The risks associated with the current UK planning process are still believed to be one of the major barriers preventing investors from selecting construction over other opportunities. Planning was pinpointed by the government’s Construction 2025 industrial strategy as requiring reform, and it was suggested that the process needs to be streamlined. With this in mind, this study was eager to better understand how data could help to aid the planning process, and simultaneously reduce any perceived risk seen by investors. Currently the process used for planning is very time consuming. Furthermore, with continuing budget cuts within planning authorities, planners are under a huge amount of pressure to carefully assess applications within a reasonable time scale. Subsequently there is a need to try and simplify this process as much as we can.

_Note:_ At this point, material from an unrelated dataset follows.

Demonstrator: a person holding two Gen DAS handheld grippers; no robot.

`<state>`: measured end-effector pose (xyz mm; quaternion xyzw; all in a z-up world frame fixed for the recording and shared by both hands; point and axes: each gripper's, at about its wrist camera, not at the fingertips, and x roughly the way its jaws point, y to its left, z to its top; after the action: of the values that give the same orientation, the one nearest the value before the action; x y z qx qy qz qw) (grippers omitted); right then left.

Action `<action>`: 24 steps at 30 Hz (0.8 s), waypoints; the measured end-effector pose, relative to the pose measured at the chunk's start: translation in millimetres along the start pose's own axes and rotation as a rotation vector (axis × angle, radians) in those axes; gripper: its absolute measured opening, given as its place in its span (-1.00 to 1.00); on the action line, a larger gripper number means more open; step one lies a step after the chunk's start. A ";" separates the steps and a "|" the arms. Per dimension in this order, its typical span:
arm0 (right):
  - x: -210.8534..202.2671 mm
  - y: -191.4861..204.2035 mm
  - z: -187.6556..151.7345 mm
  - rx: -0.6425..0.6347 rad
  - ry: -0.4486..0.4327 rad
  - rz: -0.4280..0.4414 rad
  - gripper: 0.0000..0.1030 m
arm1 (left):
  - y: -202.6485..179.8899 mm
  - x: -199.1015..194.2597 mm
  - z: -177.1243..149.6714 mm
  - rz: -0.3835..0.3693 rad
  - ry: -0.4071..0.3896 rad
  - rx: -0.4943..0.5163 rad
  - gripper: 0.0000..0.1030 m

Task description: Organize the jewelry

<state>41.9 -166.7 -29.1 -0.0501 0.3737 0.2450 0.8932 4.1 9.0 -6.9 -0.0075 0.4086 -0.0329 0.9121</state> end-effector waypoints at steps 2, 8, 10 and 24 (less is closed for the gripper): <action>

After talking to Tom Brown, Geography and Property Information Manager at Lambeth Council, he describes that the processes for planning can often appear to be quite opaque to those applying. It is felt that in order for applicants to learn from the process we need to make it as visible as possible. However, one thing we must accept is that each area of the UK is different, and subsequently there will be different criteria for a development in each area. Subsequently, this makes it increasingly important to attempt to standardise the remaining areas even further. It was felt by Brown that it would be a great first step to put in place a standardised method of publishing information surrounding planning applications, as currently there are over 600 local authorities within the UK, with many taking different views on how to undertake this. This is not only costly, but it also makes it extremely difficult for anyone to analyse this data. The standardisation of information at a local level is already taking place in other fields, and furthermore the UK is also providing standardised information regarding its environment to Europe as part of the INSPIRE Directive. Therefore, it could be ideal if something similar could take place within planning.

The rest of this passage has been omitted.